Update 3/31/20: The CARES Act, passed by Congress on Friday afternoon in response to the COVID-19 crisis, includes a provision that allows reimbursement of OTC drugs and medicines without a prescription. You can read more about this in our blog post, and we’ve added some questions and answers below regarding this important change.
3/27/20: While many things have changed due to the COVID-19 health crisis, the rules regarding the plans we administer for you largely remain the same at this point. We continue to monitor any changes to applicable rules and regulations and will update you if and when guidance is released. We have compiled a list of answers to some questions we have been asked frequently by participants since the beginning of this crisis, and will continue to update this list as we encounter new common questions or changed regulations. If you don’t see your question answered below, or if you need more information, please do not hesitate to contact us – we’re here to help!
Q: Are face masks and medical gloves Health FSA-eligible?
A: The IRS has issued guidance in Announcement 2021-7 that personal protective equipment (PPE) that prevents the spread of COVID is treated as an expense incurred for medical care under 213(d). This means that PPE, including masks, hand sanitizer, sanitizing wipes, disposable gloves, and any other equipment for the primary purpose of preventing the spread of COVID, can now be reimbursed through a Health FSA, HSA, and 213(d) HRA. For more detail on this question, see our FAQ on the topic.
CARES Act – Over-the-Counter Drugs and Medicines Questions
Q: What changed regarding reimbursement of over-the-counter drugs and medicines due to the CARES Act?
A: The CARES Act, a landmark stimulus bill passed by Congress on 3/27/20, includes a provision repealing an ACA rule from 2010 that required a prescription for reimbursement of over-the-counter (OTC) drugs and medicines from Health FSAs, HSAs, and certain HRA plans that include all IRS-allowed out-of-pocket medical/dental/vision expenses. This is retroactive to the beginning of the year, so any OTC drugs and medicines (such as pain relievers, cold and allergy medicines, acne treatments, and many others) purchased since 1/1/20 and within your current plan year are now reimbursable without a prescription. Also, the CARES Act added menstrual care items to the eligible items list.

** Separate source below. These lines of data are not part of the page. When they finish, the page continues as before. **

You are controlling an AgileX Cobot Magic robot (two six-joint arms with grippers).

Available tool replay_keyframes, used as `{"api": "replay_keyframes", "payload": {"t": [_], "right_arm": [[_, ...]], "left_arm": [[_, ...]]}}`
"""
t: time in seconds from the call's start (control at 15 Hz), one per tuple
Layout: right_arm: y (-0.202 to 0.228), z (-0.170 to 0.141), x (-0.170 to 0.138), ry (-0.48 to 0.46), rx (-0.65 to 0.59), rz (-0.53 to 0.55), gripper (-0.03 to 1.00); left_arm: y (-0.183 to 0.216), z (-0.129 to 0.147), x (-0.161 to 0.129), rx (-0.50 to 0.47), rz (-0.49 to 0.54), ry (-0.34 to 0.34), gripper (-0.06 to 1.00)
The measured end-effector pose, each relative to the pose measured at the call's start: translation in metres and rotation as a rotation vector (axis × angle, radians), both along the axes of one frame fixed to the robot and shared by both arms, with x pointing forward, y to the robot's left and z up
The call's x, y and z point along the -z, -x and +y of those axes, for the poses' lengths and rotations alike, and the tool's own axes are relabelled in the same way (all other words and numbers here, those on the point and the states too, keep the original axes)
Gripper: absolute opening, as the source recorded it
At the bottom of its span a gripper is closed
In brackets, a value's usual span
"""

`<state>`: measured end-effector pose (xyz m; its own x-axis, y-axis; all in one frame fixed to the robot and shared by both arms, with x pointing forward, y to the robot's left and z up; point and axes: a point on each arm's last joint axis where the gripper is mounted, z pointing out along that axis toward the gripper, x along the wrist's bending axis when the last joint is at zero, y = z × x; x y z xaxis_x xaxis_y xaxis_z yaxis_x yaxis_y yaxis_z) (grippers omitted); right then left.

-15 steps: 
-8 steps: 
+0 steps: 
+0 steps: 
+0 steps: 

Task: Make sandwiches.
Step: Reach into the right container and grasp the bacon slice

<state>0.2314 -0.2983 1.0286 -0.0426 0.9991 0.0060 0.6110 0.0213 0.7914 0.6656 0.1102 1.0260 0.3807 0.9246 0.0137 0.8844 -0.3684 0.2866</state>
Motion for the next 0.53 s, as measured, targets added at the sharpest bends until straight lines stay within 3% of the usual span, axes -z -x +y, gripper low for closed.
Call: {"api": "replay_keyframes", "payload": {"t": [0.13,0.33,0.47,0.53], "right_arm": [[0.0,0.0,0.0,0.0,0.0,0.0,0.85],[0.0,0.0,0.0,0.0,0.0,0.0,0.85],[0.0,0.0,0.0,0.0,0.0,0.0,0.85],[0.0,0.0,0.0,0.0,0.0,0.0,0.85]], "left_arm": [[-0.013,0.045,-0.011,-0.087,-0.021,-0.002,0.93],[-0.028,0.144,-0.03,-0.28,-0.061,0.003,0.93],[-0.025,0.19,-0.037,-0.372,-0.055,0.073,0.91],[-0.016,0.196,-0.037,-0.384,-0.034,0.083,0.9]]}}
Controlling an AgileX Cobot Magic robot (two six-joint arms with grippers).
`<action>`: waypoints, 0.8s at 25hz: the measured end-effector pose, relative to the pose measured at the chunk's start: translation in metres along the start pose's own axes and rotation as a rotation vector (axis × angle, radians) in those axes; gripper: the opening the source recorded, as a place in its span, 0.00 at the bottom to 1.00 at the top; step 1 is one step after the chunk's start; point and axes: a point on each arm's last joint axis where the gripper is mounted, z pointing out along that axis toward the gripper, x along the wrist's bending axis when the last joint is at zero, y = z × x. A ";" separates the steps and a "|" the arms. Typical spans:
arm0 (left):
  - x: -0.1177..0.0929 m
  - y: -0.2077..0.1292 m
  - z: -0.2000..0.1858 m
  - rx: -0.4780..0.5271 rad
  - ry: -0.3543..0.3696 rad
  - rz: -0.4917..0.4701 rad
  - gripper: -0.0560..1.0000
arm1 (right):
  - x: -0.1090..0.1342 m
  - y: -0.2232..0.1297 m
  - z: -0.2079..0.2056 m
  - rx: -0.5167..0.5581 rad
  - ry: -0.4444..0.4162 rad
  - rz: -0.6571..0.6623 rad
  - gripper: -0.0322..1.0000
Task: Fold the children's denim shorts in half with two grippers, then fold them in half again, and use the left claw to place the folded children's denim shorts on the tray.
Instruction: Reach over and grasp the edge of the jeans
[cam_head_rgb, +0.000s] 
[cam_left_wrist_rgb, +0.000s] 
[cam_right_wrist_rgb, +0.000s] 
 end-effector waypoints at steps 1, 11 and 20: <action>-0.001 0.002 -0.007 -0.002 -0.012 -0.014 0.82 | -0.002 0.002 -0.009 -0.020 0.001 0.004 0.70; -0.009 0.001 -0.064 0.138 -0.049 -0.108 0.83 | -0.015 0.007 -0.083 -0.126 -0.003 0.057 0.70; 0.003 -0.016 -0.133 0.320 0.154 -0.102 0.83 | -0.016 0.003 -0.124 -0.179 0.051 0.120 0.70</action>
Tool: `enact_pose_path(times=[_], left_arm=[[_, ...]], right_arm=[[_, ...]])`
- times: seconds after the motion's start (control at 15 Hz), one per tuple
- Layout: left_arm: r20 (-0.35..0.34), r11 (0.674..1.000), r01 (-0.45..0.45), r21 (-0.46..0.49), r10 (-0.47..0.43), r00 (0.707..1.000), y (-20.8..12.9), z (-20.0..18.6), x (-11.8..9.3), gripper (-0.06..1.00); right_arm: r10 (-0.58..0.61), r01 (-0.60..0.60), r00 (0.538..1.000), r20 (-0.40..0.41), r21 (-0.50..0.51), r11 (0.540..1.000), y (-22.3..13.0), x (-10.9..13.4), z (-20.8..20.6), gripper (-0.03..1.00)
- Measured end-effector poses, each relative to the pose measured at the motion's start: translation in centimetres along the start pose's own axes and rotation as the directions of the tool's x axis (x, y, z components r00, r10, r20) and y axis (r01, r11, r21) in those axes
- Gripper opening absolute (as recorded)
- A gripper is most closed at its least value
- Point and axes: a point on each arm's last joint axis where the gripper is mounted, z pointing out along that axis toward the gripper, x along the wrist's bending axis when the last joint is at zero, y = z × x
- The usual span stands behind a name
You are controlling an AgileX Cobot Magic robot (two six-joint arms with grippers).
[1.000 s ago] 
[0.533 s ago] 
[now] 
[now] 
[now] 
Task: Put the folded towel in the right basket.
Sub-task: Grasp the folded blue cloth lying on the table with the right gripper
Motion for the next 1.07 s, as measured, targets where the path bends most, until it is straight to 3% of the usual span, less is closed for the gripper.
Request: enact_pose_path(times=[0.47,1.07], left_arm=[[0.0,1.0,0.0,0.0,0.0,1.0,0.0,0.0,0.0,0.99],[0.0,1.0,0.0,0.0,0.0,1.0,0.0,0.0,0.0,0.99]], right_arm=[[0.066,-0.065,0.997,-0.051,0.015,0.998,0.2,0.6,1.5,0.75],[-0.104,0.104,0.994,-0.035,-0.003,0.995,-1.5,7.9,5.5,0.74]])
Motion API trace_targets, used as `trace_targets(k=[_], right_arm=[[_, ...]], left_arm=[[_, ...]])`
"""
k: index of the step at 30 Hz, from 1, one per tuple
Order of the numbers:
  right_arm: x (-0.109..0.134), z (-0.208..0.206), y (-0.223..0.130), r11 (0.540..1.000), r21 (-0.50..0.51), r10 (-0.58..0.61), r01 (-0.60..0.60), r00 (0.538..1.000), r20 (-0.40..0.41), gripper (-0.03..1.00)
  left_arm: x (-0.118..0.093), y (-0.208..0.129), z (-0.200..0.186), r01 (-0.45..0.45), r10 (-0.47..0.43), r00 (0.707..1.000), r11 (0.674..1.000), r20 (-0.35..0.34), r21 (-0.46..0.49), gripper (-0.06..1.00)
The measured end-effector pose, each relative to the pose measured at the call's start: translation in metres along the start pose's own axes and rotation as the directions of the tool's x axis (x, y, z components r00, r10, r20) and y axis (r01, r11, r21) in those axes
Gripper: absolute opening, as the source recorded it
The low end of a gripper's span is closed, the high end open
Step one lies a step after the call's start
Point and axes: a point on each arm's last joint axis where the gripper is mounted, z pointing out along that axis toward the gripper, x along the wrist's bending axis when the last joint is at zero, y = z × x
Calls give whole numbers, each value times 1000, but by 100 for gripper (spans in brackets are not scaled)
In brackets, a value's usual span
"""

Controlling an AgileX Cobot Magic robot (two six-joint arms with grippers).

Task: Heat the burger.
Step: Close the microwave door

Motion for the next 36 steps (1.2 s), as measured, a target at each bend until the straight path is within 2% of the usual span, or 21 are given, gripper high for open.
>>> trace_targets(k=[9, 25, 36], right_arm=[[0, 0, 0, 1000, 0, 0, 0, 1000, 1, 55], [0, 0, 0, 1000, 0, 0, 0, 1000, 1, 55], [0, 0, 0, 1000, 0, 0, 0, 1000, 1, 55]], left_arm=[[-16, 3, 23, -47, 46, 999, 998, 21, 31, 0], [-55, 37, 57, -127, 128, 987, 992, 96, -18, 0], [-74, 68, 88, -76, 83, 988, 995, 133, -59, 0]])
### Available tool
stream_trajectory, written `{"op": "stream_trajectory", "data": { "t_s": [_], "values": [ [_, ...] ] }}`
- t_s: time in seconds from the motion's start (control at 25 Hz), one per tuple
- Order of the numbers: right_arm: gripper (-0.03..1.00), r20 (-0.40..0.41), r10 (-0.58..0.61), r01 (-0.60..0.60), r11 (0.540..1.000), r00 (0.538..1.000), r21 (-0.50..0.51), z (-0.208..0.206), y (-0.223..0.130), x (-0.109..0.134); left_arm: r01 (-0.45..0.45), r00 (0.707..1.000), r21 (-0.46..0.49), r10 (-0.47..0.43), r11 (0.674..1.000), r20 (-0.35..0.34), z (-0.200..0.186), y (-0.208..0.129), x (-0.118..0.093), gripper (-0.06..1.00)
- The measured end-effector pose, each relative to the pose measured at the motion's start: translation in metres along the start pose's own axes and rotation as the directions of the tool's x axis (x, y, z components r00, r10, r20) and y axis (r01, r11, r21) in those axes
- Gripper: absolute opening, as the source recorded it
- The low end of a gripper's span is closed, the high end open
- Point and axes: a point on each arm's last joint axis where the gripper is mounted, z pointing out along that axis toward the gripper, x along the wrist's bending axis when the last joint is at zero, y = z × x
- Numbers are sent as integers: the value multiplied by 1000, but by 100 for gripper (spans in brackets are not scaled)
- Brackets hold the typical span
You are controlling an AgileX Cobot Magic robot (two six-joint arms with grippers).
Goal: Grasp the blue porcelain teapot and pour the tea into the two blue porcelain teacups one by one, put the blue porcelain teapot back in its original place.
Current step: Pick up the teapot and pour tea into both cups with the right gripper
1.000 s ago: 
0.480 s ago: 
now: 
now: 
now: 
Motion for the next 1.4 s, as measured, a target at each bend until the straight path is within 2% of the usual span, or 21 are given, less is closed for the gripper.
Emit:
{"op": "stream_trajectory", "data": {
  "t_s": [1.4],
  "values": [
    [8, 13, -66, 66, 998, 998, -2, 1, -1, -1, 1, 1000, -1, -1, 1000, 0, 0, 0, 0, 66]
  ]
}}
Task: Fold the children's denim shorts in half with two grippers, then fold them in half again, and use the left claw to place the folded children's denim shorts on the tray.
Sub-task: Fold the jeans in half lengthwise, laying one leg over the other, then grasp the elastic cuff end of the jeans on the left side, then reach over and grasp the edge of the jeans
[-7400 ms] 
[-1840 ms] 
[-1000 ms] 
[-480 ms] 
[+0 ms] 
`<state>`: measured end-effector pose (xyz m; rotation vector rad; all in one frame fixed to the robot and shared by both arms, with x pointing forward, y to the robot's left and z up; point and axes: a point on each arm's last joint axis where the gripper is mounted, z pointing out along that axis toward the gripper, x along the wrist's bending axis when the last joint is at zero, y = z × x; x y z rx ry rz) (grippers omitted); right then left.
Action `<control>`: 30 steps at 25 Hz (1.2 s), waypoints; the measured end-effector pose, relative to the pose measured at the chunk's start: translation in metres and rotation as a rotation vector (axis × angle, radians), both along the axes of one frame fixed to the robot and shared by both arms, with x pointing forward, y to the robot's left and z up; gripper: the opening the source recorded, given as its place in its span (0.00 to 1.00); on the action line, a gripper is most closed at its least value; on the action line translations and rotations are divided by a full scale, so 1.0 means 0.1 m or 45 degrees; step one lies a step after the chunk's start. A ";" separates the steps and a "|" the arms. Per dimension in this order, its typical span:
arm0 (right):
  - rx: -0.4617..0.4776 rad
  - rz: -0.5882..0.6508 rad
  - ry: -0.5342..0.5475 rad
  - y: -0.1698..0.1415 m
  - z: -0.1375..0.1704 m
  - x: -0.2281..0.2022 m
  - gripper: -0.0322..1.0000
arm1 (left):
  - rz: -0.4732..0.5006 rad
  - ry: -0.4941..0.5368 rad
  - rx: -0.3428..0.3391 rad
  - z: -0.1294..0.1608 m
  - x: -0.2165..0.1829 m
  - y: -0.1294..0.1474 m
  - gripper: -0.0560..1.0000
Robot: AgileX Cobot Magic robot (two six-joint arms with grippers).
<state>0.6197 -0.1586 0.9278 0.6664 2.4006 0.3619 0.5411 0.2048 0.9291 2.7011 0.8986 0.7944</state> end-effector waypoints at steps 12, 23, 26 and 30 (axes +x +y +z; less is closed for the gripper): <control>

Q: When will I be able to use my ProBenefits debit card to purchase OTC drugs and medicines?
A: The master eligible items list used by most merchants around the country is expected to be updated with over 20,000 newly-eligible OTC drugs and medicines and menstrual care items by April 15th, 2020. At that point, each merchant will be responsible for updating their internal systems with the new information. Additional items will continue to be reviewed and added to the master list in the coming months. Due to the rather massive nature of this change, it is likely that your experience using your card for these items will be inconsistent in the near future; however, we expect that it will improve quickly. And in the meantime, you may purchase these items out-of-pocket and submit a Health FSA or HRA (if applicable) reimbursement claim or HSA distribution request on our web portal or mobile app.
Q: What about claims that have been denied for OTC drugs and medicines already this year, because I didn’t have a prescription?
A: If you have previously-denied claims for OTC drugs and medicines purchased since 1/1/20 and during your current plan year, please re-submit them and we will happily process them for you under the new rules.
Q: What about vitamins and supplements, and OTC non-drug items like bandages?
A: Vitamins and supplements require a Letter of Medical Necessity for reimbursement, not a prescription; this requirement has not changed. Non-drug OTC medical supplies and equipment such as bandages and thermometers did not previously require a prescription or Letter of Medical Necessity (unless the item was dual-purpose), and this has not changed either.
Health and Dependent Care FSA Questions
Q: What relief has been provided for Health FSA participants to submit claims and use remaining funds that may have been earmarked for a service or procedure that was cancelled or delayed?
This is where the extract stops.